京王・小田急多摩センター駅の近く、南東側に遺跡庭園「縄文の村」がある。散策していくとあちこちに縄文時代の竪穴住居が復元されており、大昔の時代に舞い戻ったような気分になる。
住居が3棟と湧水跡、調査当時の様子を再現した模型などがある。縄文時代前期の竪穴住居(6500年前)と竪穴住居の模型は、発掘調査当時の位置。ここがもとからの「縄文の村」だったのだ。
興味深いのは森を構成する樹木や野草だ。
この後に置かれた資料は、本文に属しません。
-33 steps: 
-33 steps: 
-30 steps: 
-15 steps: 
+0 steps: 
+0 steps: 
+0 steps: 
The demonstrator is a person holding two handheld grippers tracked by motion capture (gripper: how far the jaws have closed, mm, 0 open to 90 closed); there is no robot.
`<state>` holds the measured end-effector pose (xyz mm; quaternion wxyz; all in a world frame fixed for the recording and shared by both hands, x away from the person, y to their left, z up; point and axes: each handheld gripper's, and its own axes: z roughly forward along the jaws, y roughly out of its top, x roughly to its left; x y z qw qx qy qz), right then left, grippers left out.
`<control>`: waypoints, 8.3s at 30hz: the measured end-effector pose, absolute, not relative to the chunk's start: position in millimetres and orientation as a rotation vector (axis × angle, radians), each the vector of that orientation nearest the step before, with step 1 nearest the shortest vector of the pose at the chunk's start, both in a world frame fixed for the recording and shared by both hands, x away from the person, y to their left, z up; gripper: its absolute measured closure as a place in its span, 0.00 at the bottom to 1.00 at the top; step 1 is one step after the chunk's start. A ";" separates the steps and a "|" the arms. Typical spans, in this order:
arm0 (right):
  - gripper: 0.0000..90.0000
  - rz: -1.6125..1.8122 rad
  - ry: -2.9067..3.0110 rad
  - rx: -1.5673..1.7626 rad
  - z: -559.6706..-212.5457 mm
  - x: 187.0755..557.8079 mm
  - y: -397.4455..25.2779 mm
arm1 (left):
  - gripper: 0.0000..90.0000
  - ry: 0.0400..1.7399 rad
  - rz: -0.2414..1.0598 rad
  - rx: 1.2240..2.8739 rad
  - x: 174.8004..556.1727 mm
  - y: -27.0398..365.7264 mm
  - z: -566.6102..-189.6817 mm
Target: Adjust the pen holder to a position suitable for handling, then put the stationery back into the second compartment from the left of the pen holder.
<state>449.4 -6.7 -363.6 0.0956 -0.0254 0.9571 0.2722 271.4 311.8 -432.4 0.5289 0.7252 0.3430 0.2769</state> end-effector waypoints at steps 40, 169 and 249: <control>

5000年前に村の周囲に生えていた植物50種以上を植えて、様相を再現している。シラカシを中心とした常緑広葉樹のほか、クヌギ、コナラ、トチノキ、クリ、クルミなどの温帯落葉広葉樹、カヤなどの針葉樹もあったようだ。
敷石住居は4500年前のもので、八王子市堀之内のNo.796遺跡で発見された住居を移築したもの。床に大きく平たい石が敷かれていたことから敷石住居と名付けられた。室内面積8平方㍍と少し小さめだが、多摩地区の住居の特徴をよく示しているという。
発掘当時の位置に復元された前期の竪穴住居(写真)は、床の形が長辺7㍍、短辺4・5㍍の長方形で、床面積20平方㍍と大きい。
「縄文の村」は多摩ニュータウンNo.57遺跡を保存する目的で1987年に整備された。旧石器時代から中世にいたる複合遺跡だが、南側半分の調査を終了した状態のまま盛り土をして、「縄文の村」の地中に保存したという。
隣接するのが東京都埋蔵文化センター。多摩ニュータウン遺跡から発掘された縄文土器などが数多く展示されている。